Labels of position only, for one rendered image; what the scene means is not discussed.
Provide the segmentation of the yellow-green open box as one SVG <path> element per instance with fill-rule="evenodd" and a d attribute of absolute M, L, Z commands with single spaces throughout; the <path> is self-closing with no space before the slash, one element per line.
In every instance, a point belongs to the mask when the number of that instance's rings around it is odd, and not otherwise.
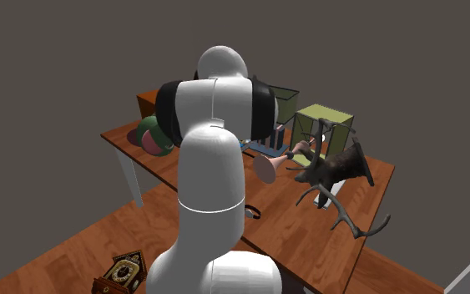
<path fill-rule="evenodd" d="M 314 134 L 318 128 L 317 120 L 319 118 L 351 127 L 354 116 L 320 104 L 313 104 L 298 110 L 293 119 L 290 150 L 293 150 L 301 140 L 311 140 L 308 135 L 302 134 L 302 132 Z M 325 135 L 325 139 L 321 144 L 320 157 L 324 159 L 327 155 L 338 154 L 345 149 L 350 130 L 347 127 L 337 125 L 330 131 L 327 127 L 323 127 L 322 133 Z"/>

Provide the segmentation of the green and pink round toy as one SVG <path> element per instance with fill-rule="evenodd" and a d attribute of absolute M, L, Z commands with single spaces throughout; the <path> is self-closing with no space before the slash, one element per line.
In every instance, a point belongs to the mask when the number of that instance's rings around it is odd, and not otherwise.
<path fill-rule="evenodd" d="M 166 156 L 174 149 L 173 142 L 159 127 L 154 115 L 143 118 L 136 128 L 128 132 L 127 139 L 152 156 Z"/>

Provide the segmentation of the blue tray with dark blocks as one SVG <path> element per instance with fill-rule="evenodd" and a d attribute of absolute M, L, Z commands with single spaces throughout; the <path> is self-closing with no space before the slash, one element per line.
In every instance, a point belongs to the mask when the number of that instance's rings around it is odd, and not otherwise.
<path fill-rule="evenodd" d="M 240 148 L 242 151 L 254 150 L 271 158 L 280 157 L 289 148 L 284 138 L 285 127 L 283 124 L 277 124 L 269 137 L 257 141 L 243 140 L 240 142 Z"/>

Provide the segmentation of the brown deer head with antlers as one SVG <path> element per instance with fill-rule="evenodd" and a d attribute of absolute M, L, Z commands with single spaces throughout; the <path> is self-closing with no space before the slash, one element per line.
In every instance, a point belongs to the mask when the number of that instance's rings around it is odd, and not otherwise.
<path fill-rule="evenodd" d="M 365 176 L 369 185 L 374 186 L 374 180 L 358 138 L 356 136 L 351 137 L 353 145 L 347 150 L 338 154 L 327 155 L 324 159 L 320 157 L 324 127 L 328 130 L 333 130 L 335 126 L 342 126 L 347 128 L 353 134 L 355 134 L 356 131 L 346 124 L 337 123 L 327 119 L 319 118 L 317 121 L 319 127 L 315 134 L 302 132 L 302 134 L 309 135 L 314 138 L 316 142 L 315 152 L 311 151 L 311 144 L 306 141 L 301 141 L 299 145 L 299 152 L 310 161 L 310 164 L 305 167 L 288 168 L 288 170 L 299 170 L 299 173 L 294 178 L 295 181 L 308 183 L 311 187 L 302 193 L 296 202 L 296 205 L 299 205 L 304 197 L 310 192 L 318 190 L 319 200 L 317 208 L 321 209 L 323 207 L 323 201 L 331 200 L 338 211 L 338 217 L 332 225 L 331 231 L 334 230 L 341 221 L 345 221 L 351 229 L 355 239 L 363 236 L 374 236 L 385 228 L 391 219 L 391 216 L 387 215 L 384 221 L 376 229 L 362 231 L 352 221 L 340 201 L 331 193 L 331 188 L 334 184 L 342 180 L 348 180 L 360 176 Z"/>

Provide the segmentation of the orange-brown box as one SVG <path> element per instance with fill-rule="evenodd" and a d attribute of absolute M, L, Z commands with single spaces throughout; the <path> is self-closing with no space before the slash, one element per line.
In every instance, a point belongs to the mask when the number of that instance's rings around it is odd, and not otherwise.
<path fill-rule="evenodd" d="M 155 113 L 155 103 L 158 92 L 159 91 L 156 89 L 136 95 L 142 119 Z"/>

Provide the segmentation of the wooden table with white legs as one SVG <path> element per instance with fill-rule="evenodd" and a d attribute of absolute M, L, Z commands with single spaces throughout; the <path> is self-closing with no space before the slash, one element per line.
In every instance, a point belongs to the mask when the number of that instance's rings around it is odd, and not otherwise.
<path fill-rule="evenodd" d="M 134 144 L 138 122 L 104 132 L 101 137 L 176 192 L 179 149 L 165 157 L 146 154 Z M 259 220 L 246 218 L 242 240 L 270 256 L 315 294 L 344 294 L 365 238 L 355 240 L 345 222 L 330 231 L 337 209 L 334 205 L 327 210 L 315 208 L 311 198 L 317 192 L 295 205 L 309 185 L 295 182 L 296 173 L 284 170 L 297 166 L 294 162 L 286 161 L 278 169 L 276 181 L 267 185 L 256 176 L 253 158 L 248 154 L 242 156 L 245 201 L 262 213 Z M 363 231 L 370 230 L 395 169 L 394 165 L 369 156 L 366 160 L 375 185 L 369 186 L 365 177 L 349 179 L 337 194 L 348 215 Z"/>

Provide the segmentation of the pink horn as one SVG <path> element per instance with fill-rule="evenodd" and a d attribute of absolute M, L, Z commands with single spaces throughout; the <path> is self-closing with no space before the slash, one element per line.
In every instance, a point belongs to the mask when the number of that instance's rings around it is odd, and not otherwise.
<path fill-rule="evenodd" d="M 292 151 L 286 151 L 284 155 L 275 158 L 268 158 L 264 155 L 256 156 L 253 160 L 254 172 L 261 181 L 266 184 L 272 184 L 276 179 L 277 168 L 286 160 L 292 160 L 301 150 L 310 148 L 313 142 L 313 139 L 309 142 L 302 140 L 296 143 Z"/>

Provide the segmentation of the white flat block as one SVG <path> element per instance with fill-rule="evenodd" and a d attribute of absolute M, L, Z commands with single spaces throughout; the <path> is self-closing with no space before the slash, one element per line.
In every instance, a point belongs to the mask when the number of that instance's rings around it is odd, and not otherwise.
<path fill-rule="evenodd" d="M 331 188 L 331 193 L 334 196 L 337 196 L 338 192 L 340 191 L 341 187 L 345 184 L 345 182 L 346 182 L 345 180 L 341 180 L 335 183 Z M 313 200 L 313 204 L 318 205 L 319 199 L 320 199 L 320 195 L 317 195 L 316 198 Z M 332 203 L 331 199 L 327 199 L 326 203 L 322 206 L 322 209 L 327 210 L 330 207 L 331 203 Z"/>

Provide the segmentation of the brown cuckoo clock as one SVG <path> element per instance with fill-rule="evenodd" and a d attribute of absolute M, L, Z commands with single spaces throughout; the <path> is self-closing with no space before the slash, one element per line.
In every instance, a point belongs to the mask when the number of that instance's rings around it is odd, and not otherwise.
<path fill-rule="evenodd" d="M 134 294 L 146 279 L 148 269 L 142 251 L 114 256 L 113 265 L 93 279 L 91 294 Z"/>

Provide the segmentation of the dark olive open box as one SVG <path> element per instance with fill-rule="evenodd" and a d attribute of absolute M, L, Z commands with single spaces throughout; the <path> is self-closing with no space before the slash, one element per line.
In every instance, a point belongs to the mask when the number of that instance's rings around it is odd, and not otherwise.
<path fill-rule="evenodd" d="M 270 86 L 270 88 L 274 91 L 278 103 L 279 112 L 276 123 L 286 124 L 294 117 L 297 110 L 299 91 L 278 86 Z"/>
+ + + + + + +
TASK TO CARRY OUT
What is wanted is the listing, written out exactly, with each picture removed.

ANSWER FOR THIS EXERCISE
Labels of position only, for one rendered image; what the scene means is not discussed.
Provide the segmentation of the yellow-green open box as one SVG <path> element per instance with fill-rule="evenodd" and a d attribute of absolute M, L, Z commands with single spaces throughout; the <path> is self-closing with no space before the slash, one element per line.
In every instance, a point belongs to the mask when the number of that instance's rings around it is odd, and not otherwise.
<path fill-rule="evenodd" d="M 314 134 L 318 128 L 317 120 L 319 118 L 351 127 L 354 116 L 320 104 L 313 104 L 298 110 L 293 119 L 290 150 L 293 150 L 301 140 L 311 140 L 308 135 L 302 134 L 302 132 Z M 325 135 L 325 139 L 321 144 L 320 157 L 324 159 L 327 155 L 338 154 L 345 149 L 350 130 L 347 127 L 337 125 L 330 131 L 327 127 L 323 127 L 322 133 Z"/>

Provide the segmentation of the green and pink round toy as one SVG <path> element per instance with fill-rule="evenodd" and a d attribute of absolute M, L, Z commands with single spaces throughout; the <path> is self-closing with no space before the slash, one element per line.
In every instance, a point belongs to the mask when the number of that instance's rings around it is odd, and not otherwise.
<path fill-rule="evenodd" d="M 166 156 L 174 149 L 173 142 L 159 127 L 154 115 L 143 118 L 136 128 L 128 132 L 127 139 L 152 156 Z"/>

Provide the segmentation of the blue tray with dark blocks as one SVG <path> element per instance with fill-rule="evenodd" and a d attribute of absolute M, L, Z commands with single spaces throughout; the <path> is self-closing with no space before the slash, one element per line.
In every instance, a point belongs to the mask when the number of that instance's rings around it is odd, and not otherwise.
<path fill-rule="evenodd" d="M 240 148 L 242 151 L 254 150 L 271 158 L 280 157 L 289 148 L 284 138 L 285 127 L 283 124 L 277 124 L 269 137 L 257 141 L 243 140 L 240 142 Z"/>

Provide the segmentation of the brown deer head with antlers as one SVG <path> element per instance with fill-rule="evenodd" and a d attribute of absolute M, L, Z commands with single spaces throughout; the <path> is self-closing with no space before the slash, one element per line.
In every instance, a point belongs to the mask when the number of that instance's rings around it is odd, and not otherwise.
<path fill-rule="evenodd" d="M 365 176 L 369 185 L 374 186 L 374 180 L 358 138 L 356 136 L 351 137 L 353 145 L 347 150 L 338 154 L 327 155 L 324 159 L 320 157 L 324 127 L 328 130 L 333 130 L 335 126 L 342 126 L 347 128 L 353 134 L 355 134 L 356 131 L 346 124 L 337 123 L 327 119 L 319 118 L 317 121 L 319 127 L 315 134 L 302 132 L 302 134 L 309 135 L 314 138 L 316 142 L 315 152 L 311 151 L 311 144 L 306 141 L 301 141 L 299 145 L 299 152 L 310 161 L 310 164 L 305 167 L 288 168 L 288 170 L 299 170 L 299 173 L 294 178 L 295 181 L 308 183 L 311 187 L 302 193 L 296 202 L 296 205 L 299 205 L 304 197 L 310 192 L 318 190 L 319 200 L 317 208 L 321 209 L 323 207 L 323 201 L 331 200 L 338 211 L 338 217 L 332 225 L 331 231 L 334 230 L 341 221 L 345 221 L 351 229 L 355 239 L 363 236 L 374 236 L 385 228 L 391 219 L 391 216 L 387 215 L 384 221 L 376 229 L 362 231 L 352 221 L 340 201 L 331 193 L 331 188 L 334 184 L 342 180 L 348 180 L 360 176 Z"/>

Provide the segmentation of the orange-brown box as one SVG <path> element per instance with fill-rule="evenodd" and a d attribute of absolute M, L, Z commands with single spaces throughout; the <path> is self-closing with no space before the slash, one element per line.
In every instance, a point belongs to the mask when the number of that instance's rings around it is odd, and not otherwise.
<path fill-rule="evenodd" d="M 155 113 L 155 103 L 158 92 L 159 91 L 156 89 L 136 95 L 142 119 Z"/>

Provide the segmentation of the wooden table with white legs as one SVG <path> element per instance with fill-rule="evenodd" and a d attribute of absolute M, L, Z commands with single spaces throughout; the <path> is self-closing with no space before the slash, one element per line.
In every instance, a point belongs to the mask when the number of that instance's rings around it is odd, and not otherwise.
<path fill-rule="evenodd" d="M 134 144 L 138 122 L 104 132 L 101 137 L 176 192 L 179 149 L 165 157 L 146 154 Z M 259 220 L 246 218 L 242 240 L 270 256 L 315 294 L 344 294 L 365 238 L 355 240 L 345 222 L 330 231 L 337 209 L 334 205 L 327 210 L 315 208 L 311 198 L 317 192 L 295 205 L 309 185 L 295 182 L 296 173 L 284 170 L 297 166 L 294 162 L 286 161 L 278 169 L 276 181 L 267 185 L 256 176 L 253 158 L 248 154 L 242 156 L 245 201 L 262 213 Z M 363 231 L 370 230 L 395 169 L 394 165 L 369 156 L 366 160 L 375 185 L 369 186 L 365 177 L 349 179 L 337 194 L 348 215 Z"/>

Provide the segmentation of the pink horn as one SVG <path> element per instance with fill-rule="evenodd" and a d attribute of absolute M, L, Z commands with single spaces throughout; the <path> is self-closing with no space before the slash, one element per line.
In every instance, a point belongs to the mask when the number of that instance's rings around it is odd, and not otherwise.
<path fill-rule="evenodd" d="M 292 151 L 286 151 L 284 155 L 275 158 L 268 158 L 264 155 L 256 156 L 253 160 L 254 172 L 261 181 L 266 184 L 272 184 L 276 179 L 277 168 L 286 160 L 292 160 L 301 150 L 310 148 L 313 142 L 313 139 L 309 142 L 302 140 L 296 143 Z"/>

Provide the segmentation of the white flat block as one SVG <path> element per instance with fill-rule="evenodd" and a d attribute of absolute M, L, Z commands with single spaces throughout; the <path> is self-closing with no space before the slash, one element per line.
In every instance, a point belongs to the mask when the number of that instance's rings around it is odd, and not otherwise.
<path fill-rule="evenodd" d="M 331 188 L 331 193 L 334 196 L 337 196 L 338 192 L 340 191 L 341 187 L 345 184 L 345 182 L 346 182 L 345 180 L 341 180 L 335 183 Z M 313 200 L 313 204 L 318 205 L 319 199 L 320 199 L 320 195 L 317 195 L 316 198 Z M 332 203 L 331 199 L 327 199 L 326 203 L 322 206 L 322 209 L 327 210 L 330 207 L 331 203 Z"/>

Provide the segmentation of the brown cuckoo clock as one SVG <path> element per instance with fill-rule="evenodd" and a d attribute of absolute M, L, Z commands with single spaces throughout; the <path> is self-closing with no space before the slash, one element per line.
In every instance, a point belongs to the mask when the number of that instance's rings around it is odd, and not otherwise.
<path fill-rule="evenodd" d="M 134 294 L 146 279 L 148 269 L 142 251 L 114 256 L 113 265 L 93 279 L 91 294 Z"/>

Provide the segmentation of the dark olive open box as one SVG <path> element per instance with fill-rule="evenodd" and a d attribute of absolute M, L, Z commands with single spaces throughout; the <path> is self-closing with no space before the slash, one element per line.
In every instance, a point belongs to the mask when the number of that instance's rings around it is odd, and not otherwise.
<path fill-rule="evenodd" d="M 270 86 L 270 88 L 274 91 L 278 103 L 279 112 L 276 123 L 286 124 L 294 117 L 297 110 L 299 91 L 278 86 Z"/>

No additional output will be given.